Un pochino più sensibile è la parte dorsale, scapolare e dei pettorali. Così come la parte sopra le ginocchia, sulla parte anteriore -alta della coscia e la parte laterale dei polpacci.

Il fastidio inizia ad essere più intenso nella parte centrale della schiena e sulla pancia, la parte più superiore della coscia e nella zona anteriore della tibia.

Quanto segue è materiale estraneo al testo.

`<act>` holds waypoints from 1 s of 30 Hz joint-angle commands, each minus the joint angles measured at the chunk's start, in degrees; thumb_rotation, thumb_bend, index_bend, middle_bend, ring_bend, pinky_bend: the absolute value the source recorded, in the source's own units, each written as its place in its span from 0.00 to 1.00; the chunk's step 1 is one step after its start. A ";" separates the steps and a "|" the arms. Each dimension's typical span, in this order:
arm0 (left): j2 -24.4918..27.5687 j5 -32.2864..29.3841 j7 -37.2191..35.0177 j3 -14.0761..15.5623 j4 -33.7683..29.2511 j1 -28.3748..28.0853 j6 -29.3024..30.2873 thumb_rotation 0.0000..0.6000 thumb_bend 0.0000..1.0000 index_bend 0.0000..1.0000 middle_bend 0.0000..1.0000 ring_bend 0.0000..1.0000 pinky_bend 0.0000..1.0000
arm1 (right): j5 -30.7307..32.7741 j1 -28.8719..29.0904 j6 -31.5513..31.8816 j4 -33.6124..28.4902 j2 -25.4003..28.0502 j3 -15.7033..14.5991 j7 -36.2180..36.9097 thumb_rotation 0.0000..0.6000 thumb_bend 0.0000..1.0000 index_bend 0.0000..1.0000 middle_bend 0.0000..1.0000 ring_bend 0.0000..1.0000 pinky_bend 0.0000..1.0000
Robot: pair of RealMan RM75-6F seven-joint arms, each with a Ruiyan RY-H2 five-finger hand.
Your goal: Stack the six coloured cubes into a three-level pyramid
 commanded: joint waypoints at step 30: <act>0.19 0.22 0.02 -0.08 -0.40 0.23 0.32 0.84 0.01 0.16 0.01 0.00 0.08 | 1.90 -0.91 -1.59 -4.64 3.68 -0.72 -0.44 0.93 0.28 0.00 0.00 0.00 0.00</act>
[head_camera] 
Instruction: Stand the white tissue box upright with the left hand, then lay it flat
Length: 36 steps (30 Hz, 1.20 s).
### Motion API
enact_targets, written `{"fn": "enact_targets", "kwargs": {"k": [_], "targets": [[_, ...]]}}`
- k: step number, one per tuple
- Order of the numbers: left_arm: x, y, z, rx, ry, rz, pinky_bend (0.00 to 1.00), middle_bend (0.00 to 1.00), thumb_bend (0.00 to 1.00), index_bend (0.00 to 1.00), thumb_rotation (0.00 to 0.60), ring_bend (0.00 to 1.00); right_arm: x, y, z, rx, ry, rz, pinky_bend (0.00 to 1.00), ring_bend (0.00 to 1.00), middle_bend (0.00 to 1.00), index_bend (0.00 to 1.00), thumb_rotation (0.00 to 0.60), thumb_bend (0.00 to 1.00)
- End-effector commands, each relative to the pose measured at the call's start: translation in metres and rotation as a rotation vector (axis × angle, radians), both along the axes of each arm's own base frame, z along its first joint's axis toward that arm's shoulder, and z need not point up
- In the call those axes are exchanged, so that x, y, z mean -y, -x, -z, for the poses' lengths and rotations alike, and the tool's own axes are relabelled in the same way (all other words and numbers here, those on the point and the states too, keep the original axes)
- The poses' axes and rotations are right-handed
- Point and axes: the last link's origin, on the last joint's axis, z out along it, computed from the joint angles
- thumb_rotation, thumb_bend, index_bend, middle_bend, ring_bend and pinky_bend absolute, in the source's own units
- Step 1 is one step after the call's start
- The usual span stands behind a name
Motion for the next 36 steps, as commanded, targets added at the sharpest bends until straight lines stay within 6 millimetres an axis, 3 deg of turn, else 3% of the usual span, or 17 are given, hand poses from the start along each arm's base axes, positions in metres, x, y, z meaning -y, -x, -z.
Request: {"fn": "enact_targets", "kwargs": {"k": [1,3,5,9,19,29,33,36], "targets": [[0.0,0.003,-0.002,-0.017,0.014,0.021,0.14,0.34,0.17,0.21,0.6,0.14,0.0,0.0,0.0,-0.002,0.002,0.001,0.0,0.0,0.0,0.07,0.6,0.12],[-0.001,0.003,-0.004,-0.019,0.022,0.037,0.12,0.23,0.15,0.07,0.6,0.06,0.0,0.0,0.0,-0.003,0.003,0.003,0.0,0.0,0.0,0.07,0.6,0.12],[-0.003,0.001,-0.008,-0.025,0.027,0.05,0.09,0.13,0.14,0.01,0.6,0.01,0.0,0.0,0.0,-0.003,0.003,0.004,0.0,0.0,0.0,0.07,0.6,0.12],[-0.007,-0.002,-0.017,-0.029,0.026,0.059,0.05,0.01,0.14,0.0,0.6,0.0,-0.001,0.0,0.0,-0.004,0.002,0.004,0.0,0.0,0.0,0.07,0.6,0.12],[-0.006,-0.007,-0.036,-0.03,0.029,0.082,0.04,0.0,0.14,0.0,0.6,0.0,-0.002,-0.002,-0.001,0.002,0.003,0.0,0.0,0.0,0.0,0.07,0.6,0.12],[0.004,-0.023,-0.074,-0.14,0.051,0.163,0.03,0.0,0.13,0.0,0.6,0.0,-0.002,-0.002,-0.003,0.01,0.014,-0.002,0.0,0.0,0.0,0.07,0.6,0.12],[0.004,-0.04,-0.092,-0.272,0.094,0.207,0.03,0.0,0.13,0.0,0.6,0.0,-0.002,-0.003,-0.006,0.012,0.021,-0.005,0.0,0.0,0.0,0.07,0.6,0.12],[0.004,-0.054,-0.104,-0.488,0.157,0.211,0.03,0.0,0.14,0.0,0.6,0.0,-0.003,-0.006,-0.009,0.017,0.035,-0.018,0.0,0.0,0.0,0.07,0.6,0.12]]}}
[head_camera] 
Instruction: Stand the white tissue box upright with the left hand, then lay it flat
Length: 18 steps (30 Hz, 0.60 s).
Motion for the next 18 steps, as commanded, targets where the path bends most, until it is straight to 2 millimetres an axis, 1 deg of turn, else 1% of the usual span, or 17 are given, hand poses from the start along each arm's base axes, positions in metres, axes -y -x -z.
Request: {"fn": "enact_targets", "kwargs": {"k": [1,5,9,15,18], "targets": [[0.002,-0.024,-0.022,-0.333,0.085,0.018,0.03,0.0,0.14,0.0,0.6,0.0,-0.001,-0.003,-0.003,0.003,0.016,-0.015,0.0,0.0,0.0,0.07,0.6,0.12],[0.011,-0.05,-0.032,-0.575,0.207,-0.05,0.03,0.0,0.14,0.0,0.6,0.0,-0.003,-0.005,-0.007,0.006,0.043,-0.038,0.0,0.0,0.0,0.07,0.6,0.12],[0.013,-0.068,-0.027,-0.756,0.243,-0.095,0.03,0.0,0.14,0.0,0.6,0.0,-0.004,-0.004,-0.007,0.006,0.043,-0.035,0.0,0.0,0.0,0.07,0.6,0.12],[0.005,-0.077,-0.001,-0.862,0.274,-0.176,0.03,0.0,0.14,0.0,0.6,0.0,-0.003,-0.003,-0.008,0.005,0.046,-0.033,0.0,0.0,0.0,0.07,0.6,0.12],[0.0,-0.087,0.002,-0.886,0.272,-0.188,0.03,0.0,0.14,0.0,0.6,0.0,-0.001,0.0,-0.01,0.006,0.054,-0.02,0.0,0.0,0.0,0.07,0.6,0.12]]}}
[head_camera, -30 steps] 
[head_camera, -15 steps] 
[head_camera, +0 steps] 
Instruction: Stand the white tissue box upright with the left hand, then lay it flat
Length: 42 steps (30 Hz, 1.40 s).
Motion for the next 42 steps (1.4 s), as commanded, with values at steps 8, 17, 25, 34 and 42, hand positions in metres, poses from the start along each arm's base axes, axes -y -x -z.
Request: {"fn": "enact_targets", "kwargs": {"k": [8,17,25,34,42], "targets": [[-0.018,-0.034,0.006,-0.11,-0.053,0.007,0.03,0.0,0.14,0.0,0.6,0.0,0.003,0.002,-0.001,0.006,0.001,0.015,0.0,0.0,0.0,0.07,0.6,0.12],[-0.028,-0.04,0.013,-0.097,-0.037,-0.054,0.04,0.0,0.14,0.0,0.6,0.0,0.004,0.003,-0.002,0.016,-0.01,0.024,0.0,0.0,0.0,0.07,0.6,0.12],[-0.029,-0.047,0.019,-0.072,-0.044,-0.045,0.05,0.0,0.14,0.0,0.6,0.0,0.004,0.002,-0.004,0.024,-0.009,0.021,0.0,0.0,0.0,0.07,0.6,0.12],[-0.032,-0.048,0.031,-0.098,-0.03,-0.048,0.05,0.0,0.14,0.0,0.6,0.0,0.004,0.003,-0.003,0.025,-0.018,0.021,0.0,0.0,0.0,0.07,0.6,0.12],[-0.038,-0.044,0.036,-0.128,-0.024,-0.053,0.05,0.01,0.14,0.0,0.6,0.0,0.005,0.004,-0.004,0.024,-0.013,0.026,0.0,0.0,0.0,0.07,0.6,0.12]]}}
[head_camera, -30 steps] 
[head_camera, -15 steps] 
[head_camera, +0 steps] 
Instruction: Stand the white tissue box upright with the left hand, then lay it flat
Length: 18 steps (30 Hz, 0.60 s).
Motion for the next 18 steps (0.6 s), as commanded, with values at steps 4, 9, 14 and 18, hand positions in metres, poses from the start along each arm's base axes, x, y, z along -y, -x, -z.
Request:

Sensibili anche le parti che vanno dal gomito al polso, la gola e il palmo delle mani.

I più temerari potranno affrontare il tatuaggio nella zona del viso, del collo, il piede e la caviglia, le ginocchia e la parte dietro di esse, l’inguine, i fianchi, i glutei, le parti intime, il dorso delle mani e la punta delle dita.

Ricordiamoci anche che più il tatoo artist sarà in grado di metterci a proprio agio e di darci sicurezza, meno la nostra attenzione sarà focalizzata al dolore.